Comedy gold I'm sure you'll agree.

I had noticed at this point tho' that Barney appeared to be making a fuck load of sandwiches for everyone, which begged the question where did he get the bread from?

I mean it's a 3/4 month mission and at no point have I seen anyone carrying a freezer or even a mini-bread maker.

Hmmm, I think this documentary may be fake.

"My throat's killing me I must be a little hoarse!"

Continuing into the wilderness at what can only be described as a very leisurely pace and stopping only to pad out the already threadbare plot with even more wildlife footage (this time featuring a couple of bears wrestling and a racoon drowning) the motley crew are soon (but not soon enough) on the shores of the dangerous Peckatoe River giving the static-wigged Terry a chance to ominously tell of the Native American legends that warn of passing across it.

Which is nice.

But pass they do but not without a causality.

Don't worry tho' as it's only man-child Barney's kiss me quick hat.


As the group travel deeper and deeper into the forest the party  is beset by a series of mysterious rockfalls and are scared (OK kinda non-plused if I'm honest but I'm trying my best to jazz the film up a wee bit) to discover massive trees snapped in two.

Just as the Bigfoot is meant to do to mark it's territory.

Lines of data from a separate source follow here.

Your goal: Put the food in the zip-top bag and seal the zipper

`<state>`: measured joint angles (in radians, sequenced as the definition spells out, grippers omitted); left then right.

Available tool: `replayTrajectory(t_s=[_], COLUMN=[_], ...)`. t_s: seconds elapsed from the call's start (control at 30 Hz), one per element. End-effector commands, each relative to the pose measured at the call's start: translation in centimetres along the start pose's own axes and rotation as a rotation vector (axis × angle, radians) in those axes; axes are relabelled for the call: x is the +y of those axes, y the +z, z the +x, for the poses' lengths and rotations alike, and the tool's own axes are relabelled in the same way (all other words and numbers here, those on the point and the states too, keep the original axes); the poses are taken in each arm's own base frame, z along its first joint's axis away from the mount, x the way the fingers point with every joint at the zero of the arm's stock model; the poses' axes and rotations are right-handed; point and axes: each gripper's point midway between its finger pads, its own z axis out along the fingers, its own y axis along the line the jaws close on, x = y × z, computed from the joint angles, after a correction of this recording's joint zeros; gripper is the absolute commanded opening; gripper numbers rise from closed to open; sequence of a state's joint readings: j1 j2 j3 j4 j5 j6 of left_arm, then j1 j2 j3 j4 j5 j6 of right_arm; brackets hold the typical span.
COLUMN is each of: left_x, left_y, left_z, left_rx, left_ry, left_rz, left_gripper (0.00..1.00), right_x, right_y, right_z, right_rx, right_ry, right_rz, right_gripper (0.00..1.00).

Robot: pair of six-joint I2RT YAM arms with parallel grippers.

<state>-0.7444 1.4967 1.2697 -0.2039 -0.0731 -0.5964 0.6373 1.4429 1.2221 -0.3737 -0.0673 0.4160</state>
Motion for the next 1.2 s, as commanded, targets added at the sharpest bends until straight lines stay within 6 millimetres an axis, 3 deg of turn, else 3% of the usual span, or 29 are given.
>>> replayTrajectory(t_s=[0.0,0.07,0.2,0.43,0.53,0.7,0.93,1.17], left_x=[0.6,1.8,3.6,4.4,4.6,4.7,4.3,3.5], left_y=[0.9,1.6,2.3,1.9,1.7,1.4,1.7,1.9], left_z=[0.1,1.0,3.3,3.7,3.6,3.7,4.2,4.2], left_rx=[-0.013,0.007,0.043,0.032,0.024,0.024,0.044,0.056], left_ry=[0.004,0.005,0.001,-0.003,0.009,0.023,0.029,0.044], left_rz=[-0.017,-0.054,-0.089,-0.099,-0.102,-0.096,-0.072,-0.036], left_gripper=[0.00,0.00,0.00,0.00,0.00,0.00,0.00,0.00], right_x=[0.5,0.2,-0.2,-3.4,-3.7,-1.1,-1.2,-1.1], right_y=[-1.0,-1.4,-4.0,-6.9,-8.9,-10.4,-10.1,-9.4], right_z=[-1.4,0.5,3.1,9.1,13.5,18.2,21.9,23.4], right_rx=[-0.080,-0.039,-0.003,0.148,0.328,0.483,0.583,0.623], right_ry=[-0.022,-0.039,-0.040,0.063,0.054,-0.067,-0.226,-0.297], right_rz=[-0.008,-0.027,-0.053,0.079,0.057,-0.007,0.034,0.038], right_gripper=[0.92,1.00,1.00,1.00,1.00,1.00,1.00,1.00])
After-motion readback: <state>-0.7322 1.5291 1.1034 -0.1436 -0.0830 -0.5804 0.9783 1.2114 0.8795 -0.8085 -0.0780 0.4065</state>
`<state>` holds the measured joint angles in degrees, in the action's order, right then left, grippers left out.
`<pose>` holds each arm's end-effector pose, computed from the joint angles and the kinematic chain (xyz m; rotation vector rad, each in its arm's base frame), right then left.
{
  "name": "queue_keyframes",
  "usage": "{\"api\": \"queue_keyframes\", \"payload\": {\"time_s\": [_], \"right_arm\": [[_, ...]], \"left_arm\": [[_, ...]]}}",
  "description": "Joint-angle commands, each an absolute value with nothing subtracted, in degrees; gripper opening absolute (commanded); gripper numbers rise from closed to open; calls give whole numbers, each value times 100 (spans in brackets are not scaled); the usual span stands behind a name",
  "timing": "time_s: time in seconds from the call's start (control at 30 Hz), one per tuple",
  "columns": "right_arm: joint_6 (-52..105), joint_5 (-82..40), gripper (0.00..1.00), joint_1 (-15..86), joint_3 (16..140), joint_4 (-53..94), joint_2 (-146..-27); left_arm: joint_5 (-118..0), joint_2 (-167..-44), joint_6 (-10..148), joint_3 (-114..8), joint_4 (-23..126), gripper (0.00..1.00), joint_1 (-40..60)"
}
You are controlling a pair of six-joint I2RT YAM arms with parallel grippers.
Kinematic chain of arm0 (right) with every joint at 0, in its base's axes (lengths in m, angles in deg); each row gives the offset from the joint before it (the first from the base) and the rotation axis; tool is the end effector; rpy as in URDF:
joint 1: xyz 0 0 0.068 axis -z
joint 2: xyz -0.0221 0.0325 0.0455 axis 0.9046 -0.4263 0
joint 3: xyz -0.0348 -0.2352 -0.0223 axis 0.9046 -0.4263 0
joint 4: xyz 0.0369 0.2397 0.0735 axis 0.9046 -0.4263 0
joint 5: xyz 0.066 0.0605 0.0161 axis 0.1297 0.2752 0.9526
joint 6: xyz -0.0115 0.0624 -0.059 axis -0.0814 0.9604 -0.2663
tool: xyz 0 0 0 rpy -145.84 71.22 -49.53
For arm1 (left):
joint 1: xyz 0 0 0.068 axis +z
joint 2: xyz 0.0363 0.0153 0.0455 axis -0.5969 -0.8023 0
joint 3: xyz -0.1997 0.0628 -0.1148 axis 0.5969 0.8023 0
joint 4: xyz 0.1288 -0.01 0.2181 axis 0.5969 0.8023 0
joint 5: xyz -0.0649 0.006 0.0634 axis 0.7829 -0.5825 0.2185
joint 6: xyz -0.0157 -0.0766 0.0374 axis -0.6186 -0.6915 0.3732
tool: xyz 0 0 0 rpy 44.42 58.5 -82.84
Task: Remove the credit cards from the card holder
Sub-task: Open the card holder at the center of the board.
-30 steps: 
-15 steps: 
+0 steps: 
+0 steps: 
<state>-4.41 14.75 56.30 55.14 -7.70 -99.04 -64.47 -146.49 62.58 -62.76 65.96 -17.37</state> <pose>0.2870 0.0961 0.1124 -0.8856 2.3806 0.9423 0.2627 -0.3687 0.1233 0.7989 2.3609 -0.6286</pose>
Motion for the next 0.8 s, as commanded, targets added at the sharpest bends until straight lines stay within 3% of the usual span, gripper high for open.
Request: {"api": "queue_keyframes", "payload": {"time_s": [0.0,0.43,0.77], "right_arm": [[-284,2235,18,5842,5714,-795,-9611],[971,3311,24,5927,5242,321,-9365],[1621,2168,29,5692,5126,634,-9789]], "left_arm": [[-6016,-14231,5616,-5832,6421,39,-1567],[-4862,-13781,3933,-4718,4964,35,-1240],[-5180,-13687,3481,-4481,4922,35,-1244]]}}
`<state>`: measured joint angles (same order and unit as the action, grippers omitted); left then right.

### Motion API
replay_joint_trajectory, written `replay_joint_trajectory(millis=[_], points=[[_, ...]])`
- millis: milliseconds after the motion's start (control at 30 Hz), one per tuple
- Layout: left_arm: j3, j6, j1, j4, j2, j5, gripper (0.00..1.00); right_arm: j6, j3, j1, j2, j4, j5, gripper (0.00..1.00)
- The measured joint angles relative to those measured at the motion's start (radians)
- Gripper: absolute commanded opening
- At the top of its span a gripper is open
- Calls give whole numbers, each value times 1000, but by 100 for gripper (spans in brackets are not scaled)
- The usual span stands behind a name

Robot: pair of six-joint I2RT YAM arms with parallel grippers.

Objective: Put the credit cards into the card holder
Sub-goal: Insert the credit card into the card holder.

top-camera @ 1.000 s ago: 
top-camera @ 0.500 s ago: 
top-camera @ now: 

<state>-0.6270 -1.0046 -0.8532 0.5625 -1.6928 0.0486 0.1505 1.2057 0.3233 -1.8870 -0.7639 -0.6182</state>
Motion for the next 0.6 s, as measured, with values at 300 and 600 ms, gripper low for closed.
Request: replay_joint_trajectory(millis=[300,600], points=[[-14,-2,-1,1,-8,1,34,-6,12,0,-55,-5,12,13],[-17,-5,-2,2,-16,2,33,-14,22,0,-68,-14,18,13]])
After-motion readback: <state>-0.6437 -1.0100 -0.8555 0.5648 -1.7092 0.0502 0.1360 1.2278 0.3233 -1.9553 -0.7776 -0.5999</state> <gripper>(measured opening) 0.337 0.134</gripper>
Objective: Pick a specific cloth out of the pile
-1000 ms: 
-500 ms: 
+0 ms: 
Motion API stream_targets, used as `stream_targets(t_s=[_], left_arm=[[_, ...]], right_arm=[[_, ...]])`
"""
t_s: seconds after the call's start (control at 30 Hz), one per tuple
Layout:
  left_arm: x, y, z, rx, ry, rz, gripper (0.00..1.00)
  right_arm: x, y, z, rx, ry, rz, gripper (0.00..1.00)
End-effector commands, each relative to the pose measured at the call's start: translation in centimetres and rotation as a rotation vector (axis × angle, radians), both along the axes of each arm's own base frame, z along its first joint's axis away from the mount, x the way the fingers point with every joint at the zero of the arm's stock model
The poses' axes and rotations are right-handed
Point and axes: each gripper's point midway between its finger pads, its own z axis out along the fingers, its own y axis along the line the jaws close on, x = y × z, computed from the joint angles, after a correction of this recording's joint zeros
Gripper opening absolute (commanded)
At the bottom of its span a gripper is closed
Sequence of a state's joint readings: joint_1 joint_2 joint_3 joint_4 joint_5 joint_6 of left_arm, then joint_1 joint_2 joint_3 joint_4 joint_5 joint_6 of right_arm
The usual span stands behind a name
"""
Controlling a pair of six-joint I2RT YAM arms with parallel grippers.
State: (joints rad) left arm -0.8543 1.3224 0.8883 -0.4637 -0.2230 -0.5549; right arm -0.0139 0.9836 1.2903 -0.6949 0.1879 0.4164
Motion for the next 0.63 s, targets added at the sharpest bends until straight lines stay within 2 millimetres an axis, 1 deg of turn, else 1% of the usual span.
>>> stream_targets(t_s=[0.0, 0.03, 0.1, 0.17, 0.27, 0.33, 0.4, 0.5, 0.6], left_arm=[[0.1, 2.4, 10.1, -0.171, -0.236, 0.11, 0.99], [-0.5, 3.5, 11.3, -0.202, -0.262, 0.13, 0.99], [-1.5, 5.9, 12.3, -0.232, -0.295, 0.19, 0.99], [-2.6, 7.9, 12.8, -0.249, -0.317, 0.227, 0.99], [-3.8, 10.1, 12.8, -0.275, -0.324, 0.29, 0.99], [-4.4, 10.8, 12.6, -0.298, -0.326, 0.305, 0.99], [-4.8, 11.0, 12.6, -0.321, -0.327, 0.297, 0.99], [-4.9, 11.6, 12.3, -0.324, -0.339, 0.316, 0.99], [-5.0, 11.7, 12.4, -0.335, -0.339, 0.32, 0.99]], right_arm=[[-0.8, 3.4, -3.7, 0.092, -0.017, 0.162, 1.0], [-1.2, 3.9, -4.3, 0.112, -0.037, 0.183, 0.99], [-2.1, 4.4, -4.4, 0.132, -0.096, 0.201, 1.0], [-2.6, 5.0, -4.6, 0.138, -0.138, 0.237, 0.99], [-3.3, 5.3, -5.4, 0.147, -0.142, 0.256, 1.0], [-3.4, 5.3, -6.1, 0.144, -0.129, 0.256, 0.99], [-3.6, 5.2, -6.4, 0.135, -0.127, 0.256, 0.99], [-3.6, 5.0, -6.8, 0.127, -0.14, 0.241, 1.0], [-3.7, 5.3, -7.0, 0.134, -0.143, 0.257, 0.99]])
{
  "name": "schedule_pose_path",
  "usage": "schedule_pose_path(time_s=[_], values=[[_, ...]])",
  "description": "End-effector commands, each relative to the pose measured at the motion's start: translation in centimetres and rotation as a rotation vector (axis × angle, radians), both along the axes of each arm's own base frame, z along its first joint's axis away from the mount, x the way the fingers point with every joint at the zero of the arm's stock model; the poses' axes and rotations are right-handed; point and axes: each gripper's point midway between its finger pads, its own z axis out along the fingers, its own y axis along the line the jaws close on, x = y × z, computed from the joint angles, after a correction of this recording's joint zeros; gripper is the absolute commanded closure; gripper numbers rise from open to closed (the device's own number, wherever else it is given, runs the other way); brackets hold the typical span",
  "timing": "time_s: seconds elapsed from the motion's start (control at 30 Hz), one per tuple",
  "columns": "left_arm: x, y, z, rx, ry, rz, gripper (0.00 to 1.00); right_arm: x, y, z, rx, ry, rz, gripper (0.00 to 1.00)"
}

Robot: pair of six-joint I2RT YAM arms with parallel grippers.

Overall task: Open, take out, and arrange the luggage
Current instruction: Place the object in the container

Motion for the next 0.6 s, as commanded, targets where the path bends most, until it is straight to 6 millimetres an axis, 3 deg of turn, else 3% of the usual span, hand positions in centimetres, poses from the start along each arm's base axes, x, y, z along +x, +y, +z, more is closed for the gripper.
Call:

With nerves frayed and a strange noise echoing from the trees the party press ever forward but just as it seems the tension is the air is fading Bob is attacked by a bear and it's only

Setting up camp for the eve it's now Terry's turn to spin a tale and this time it's the infamous story of Bauman and Jessup.

You know, the same story as featured in Teddy Roosevelt's The Wilderness Hunter** about the beaver hunters (snigger) who are sure that they're being hunted by a huge beast who walks like an man.

And who says this blog isn't educational?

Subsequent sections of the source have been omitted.